_Action item_
Could you copy each line of the listing that holds "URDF"?

_Dataset records_
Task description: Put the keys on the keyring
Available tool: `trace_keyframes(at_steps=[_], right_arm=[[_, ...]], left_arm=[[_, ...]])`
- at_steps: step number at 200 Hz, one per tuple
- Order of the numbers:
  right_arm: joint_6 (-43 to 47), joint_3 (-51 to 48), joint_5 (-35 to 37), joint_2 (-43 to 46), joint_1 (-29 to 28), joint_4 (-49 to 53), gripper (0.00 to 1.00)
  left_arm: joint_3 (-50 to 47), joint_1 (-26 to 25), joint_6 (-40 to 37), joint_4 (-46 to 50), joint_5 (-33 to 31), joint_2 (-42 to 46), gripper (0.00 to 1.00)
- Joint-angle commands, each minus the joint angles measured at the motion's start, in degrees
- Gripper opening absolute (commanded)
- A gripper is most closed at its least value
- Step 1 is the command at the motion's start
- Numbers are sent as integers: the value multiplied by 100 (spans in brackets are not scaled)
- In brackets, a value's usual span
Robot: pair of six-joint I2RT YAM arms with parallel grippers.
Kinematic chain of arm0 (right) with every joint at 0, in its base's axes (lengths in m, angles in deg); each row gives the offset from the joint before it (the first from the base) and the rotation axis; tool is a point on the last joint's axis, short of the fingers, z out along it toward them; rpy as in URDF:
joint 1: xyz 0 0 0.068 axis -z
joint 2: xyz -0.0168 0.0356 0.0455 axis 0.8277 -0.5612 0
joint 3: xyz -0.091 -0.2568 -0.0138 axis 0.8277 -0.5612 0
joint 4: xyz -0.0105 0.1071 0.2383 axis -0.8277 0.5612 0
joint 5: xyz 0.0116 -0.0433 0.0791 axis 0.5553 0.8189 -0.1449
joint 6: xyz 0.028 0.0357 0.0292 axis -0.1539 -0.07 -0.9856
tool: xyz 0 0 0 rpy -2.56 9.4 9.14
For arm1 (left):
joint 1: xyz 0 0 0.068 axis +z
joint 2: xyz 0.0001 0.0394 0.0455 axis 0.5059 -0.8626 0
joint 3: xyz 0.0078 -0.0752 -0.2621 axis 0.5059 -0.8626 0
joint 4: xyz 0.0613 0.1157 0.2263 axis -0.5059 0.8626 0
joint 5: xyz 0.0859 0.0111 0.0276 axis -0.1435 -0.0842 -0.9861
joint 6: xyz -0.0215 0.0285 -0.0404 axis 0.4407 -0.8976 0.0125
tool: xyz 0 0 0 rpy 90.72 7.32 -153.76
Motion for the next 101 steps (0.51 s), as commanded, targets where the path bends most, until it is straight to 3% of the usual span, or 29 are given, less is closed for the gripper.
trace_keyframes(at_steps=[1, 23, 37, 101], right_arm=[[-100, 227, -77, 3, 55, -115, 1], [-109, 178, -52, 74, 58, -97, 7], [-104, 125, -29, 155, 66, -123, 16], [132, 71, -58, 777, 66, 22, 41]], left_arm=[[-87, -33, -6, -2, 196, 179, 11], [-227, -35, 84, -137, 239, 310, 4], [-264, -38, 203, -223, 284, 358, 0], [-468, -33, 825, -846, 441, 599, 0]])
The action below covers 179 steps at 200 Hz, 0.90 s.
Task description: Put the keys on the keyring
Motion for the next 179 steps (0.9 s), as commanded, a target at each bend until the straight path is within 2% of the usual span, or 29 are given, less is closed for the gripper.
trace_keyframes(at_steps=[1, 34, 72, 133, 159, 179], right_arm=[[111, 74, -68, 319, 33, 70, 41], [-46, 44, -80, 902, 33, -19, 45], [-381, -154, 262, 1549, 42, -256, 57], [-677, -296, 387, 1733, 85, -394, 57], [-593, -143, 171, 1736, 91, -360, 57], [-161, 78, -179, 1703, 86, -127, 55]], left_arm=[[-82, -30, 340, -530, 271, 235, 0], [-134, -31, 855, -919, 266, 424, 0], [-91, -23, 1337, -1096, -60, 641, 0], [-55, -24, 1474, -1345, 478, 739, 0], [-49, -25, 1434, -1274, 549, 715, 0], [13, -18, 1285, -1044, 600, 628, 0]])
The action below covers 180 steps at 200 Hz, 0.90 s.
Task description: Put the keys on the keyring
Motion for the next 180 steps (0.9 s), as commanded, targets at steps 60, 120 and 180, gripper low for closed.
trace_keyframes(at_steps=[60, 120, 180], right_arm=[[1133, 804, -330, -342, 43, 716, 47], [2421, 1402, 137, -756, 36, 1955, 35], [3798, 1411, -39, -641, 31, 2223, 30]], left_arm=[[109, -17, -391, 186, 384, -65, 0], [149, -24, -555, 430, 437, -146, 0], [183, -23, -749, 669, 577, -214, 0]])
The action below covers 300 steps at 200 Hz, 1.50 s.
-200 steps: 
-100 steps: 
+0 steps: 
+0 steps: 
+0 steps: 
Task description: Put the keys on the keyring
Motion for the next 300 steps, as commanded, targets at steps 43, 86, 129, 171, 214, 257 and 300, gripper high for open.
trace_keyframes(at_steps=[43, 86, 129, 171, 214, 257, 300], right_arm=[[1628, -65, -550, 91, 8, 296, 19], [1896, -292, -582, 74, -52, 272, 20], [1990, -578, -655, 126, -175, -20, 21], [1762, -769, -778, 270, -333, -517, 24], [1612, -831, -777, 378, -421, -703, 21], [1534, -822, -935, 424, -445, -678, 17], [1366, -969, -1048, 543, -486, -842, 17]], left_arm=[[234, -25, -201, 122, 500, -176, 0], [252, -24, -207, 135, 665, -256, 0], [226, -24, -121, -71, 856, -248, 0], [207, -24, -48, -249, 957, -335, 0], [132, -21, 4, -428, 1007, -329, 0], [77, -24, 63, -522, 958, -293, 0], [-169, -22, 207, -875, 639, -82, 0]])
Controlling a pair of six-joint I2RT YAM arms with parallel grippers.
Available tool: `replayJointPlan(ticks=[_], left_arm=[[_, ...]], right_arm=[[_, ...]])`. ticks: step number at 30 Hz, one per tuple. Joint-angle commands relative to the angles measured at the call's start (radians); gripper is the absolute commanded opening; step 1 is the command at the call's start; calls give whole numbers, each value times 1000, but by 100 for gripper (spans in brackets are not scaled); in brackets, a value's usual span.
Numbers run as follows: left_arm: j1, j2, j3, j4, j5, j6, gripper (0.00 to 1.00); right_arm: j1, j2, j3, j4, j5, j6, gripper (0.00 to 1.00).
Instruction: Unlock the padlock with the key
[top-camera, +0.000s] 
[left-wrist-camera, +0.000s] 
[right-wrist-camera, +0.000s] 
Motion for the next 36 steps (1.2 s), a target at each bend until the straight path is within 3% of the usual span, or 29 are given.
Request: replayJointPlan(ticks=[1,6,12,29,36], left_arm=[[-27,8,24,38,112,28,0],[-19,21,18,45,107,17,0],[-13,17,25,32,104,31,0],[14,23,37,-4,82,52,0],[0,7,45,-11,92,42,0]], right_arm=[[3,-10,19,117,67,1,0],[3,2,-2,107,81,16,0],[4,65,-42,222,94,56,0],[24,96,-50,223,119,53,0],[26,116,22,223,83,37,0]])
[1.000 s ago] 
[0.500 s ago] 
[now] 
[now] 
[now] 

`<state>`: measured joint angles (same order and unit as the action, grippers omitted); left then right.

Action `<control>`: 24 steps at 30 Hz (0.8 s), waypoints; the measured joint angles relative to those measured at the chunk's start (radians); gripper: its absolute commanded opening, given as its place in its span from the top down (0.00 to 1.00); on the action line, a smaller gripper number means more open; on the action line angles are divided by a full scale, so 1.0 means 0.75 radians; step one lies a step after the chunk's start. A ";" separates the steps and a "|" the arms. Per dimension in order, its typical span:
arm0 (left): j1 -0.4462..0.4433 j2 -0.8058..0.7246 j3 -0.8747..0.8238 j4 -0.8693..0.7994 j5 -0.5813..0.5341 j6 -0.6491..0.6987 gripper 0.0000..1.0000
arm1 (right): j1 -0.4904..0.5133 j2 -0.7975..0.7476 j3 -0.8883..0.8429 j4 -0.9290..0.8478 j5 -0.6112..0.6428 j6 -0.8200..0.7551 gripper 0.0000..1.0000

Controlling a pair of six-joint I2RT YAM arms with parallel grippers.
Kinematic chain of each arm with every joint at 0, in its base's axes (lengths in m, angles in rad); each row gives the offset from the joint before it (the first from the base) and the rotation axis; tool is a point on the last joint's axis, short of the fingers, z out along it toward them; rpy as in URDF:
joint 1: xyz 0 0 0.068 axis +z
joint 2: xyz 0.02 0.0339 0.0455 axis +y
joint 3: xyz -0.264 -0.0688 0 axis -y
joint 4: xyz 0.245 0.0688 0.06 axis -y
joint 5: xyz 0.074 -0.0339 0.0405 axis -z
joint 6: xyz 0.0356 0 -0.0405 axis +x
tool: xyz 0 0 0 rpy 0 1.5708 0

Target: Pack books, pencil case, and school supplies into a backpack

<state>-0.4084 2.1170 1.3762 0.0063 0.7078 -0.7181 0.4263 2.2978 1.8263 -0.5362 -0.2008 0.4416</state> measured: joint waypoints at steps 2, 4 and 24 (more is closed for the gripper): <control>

_Reply to the exercise_
Kinematic chain of arm0 (right) with every joint at 0, in its base's axes (lengths in m, angles in deg); each row gives the offset from the joint before it (the first from the base) and the rotation axis; tool is a point on the last joint's axis, short of the fingers, z out along it toward them; rpy as in URDF:
Kinematic chain of each arm with every joint at 0, in its base's axes (lengths in m, angles in rad); each row gives the offset from the joint before it (the first from the base) and the rotation axis; tool is a point on the last joint's axis, short of the fingers, z out along it toward them; rpy as in URDF:

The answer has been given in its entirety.